Work to be completed
Give back only the lines in the records below from the one with "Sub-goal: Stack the" to the one with "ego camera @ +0", both inclusive, word for word.

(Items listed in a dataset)
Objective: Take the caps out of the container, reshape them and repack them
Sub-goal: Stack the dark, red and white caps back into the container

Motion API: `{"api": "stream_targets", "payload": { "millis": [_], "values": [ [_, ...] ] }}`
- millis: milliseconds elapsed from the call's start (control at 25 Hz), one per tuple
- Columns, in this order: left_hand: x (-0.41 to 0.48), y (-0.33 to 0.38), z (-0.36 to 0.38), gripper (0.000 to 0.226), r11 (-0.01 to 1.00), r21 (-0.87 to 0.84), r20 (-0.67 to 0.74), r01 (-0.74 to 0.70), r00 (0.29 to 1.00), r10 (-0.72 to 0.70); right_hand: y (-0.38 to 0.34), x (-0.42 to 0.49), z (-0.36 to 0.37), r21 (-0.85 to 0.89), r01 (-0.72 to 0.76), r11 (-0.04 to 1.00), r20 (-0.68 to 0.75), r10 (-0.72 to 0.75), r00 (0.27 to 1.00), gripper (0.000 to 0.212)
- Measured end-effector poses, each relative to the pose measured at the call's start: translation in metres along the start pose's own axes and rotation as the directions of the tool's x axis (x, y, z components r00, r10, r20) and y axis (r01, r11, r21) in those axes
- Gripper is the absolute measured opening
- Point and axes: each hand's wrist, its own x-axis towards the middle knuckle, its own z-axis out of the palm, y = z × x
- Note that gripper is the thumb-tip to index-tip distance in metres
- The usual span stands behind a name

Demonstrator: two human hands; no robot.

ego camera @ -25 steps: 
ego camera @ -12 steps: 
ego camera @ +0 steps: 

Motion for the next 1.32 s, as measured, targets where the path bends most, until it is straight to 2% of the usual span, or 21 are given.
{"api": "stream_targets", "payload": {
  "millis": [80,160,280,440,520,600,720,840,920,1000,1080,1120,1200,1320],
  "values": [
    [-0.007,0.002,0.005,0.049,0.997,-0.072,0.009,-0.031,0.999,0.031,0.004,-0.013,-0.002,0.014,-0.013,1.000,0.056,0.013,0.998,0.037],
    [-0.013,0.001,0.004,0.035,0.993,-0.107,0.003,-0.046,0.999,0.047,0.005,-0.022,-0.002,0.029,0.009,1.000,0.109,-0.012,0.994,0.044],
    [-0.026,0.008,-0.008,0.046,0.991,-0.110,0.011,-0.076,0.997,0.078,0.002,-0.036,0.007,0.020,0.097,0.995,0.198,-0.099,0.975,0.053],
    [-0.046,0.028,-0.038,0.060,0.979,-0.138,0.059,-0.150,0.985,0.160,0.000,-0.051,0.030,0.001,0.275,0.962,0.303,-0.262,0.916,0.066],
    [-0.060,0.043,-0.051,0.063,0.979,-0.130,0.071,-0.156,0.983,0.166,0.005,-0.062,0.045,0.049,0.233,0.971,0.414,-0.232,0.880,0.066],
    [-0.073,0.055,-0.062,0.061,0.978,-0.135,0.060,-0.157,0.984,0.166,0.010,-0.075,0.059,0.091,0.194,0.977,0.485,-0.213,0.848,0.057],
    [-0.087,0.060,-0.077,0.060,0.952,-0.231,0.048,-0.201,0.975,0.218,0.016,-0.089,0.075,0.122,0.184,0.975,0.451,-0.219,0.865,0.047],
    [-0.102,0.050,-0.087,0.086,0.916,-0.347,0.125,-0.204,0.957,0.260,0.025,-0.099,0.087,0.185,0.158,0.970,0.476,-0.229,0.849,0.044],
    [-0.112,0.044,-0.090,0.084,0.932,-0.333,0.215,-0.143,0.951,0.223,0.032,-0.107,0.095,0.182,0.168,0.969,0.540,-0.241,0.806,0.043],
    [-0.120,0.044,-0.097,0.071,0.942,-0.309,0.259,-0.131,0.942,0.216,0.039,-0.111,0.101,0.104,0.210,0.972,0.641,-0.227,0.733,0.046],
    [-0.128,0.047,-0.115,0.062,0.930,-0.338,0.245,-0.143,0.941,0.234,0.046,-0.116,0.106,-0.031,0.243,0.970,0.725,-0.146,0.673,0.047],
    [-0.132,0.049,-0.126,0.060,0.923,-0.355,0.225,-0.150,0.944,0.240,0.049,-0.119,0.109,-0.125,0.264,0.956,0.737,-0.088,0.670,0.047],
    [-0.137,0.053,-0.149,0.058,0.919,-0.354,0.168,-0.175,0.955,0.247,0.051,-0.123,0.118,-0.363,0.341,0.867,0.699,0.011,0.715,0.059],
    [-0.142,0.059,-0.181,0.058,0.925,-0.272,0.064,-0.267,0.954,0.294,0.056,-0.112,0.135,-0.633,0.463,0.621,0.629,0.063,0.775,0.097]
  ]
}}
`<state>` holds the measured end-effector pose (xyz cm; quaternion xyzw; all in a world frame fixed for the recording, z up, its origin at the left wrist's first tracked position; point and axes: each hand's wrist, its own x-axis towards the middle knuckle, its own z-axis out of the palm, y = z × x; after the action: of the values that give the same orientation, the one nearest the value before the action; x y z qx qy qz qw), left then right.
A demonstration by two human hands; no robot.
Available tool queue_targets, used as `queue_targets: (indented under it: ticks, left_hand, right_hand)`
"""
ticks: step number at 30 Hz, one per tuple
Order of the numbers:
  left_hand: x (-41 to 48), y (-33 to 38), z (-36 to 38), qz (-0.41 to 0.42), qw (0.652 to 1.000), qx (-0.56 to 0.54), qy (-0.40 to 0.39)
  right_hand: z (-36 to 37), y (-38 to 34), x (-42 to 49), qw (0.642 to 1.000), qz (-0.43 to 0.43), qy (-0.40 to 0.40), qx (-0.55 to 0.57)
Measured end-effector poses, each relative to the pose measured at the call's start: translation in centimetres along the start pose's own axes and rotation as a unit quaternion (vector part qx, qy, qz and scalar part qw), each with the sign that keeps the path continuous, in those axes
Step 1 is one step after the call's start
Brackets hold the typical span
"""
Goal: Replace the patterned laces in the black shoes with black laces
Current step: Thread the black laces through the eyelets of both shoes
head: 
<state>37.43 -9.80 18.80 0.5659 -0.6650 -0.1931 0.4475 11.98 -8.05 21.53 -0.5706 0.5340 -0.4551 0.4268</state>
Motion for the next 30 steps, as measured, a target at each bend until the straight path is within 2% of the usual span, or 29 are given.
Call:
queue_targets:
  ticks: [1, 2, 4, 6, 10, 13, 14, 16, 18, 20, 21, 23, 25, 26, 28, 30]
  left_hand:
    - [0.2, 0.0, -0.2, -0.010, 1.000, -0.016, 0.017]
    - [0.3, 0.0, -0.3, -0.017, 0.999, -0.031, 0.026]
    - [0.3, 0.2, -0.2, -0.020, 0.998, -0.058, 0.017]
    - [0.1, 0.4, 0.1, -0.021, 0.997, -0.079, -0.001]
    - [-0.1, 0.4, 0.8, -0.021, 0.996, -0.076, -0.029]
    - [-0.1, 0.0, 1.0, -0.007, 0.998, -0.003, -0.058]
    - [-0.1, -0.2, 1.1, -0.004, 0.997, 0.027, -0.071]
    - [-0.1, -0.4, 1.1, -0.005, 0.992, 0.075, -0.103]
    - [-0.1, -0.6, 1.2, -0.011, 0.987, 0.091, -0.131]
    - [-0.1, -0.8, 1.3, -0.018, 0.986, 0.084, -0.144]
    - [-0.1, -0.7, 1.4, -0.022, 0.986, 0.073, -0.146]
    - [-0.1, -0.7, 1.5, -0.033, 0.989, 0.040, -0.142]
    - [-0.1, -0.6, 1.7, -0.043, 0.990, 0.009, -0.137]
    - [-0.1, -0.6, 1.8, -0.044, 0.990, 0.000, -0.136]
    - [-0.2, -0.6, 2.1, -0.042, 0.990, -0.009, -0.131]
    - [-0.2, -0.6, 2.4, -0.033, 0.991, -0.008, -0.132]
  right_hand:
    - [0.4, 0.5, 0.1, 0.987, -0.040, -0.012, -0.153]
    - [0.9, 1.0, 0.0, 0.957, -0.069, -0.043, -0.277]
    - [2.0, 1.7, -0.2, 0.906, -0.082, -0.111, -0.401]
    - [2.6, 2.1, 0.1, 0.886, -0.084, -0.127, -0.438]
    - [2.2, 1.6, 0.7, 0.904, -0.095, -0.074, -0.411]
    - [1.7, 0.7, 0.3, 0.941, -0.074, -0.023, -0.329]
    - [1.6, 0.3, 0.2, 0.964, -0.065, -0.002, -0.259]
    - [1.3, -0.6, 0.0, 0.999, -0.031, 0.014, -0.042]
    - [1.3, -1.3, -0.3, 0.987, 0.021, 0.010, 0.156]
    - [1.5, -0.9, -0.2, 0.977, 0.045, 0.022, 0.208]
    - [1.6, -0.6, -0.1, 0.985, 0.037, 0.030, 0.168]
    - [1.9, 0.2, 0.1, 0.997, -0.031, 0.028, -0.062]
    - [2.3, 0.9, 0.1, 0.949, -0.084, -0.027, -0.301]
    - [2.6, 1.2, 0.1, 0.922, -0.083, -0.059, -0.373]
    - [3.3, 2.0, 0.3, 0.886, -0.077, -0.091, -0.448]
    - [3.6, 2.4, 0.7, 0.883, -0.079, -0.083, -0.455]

Task response
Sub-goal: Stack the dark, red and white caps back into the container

Motion API: `{"api": "stream_targets", "payload": { "millis": [_], "values": [ [_, ...] ] }}`
- millis: milliseconds elapsed from the call's start (control at 25 Hz), one per tuple
- Columns, in this order: left_hand: x (-0.41 to 0.48), y (-0.33 to 0.38), z (-0.36 to 0.38), gripper (0.000 to 0.226), r11 (-0.01 to 1.00), r21 (-0.87 to 0.84), r20 (-0.67 to 0.74), r01 (-0.74 to 0.70), r00 (0.29 to 1.00), r10 (-0.72 to 0.70); right_hand: y (-0.38 to 0.34), x (-0.42 to 0.49), z (-0.36 to 0.37), r21 (-0.85 to 0.89), r01 (-0.72 to 0.76), r11 (-0.04 to 1.00), r20 (-0.68 to 0.75), r10 (-0.72 to 0.75), r00 (0.27 to 1.00), gripper (0.000 to 0.212)
- Measured end-effector poses, each relative to the pose measured at the call's start: translation in metres along the start pose's own axes and rotation as the directions of the tool's x axis (x, y, z components r00, r10, r20) and y axis (r01, r11, r21) in those axes
- Gripper is the absolute measured opening
- Point and axes: each hand's wrist, its own x-axis towards the middle knuckle, its own z-axis out of the palm, y = z × x
- Note that gripper is the thumb-tip to index-tip distance in metres
- The usual span stands behind a name

Demonstrator: two human hands; no robot.

ego camera @ -25 steps: 
ego camera @ -12 steps: 
ego camera @ +0 steps: 

This exercise has nothing further to it.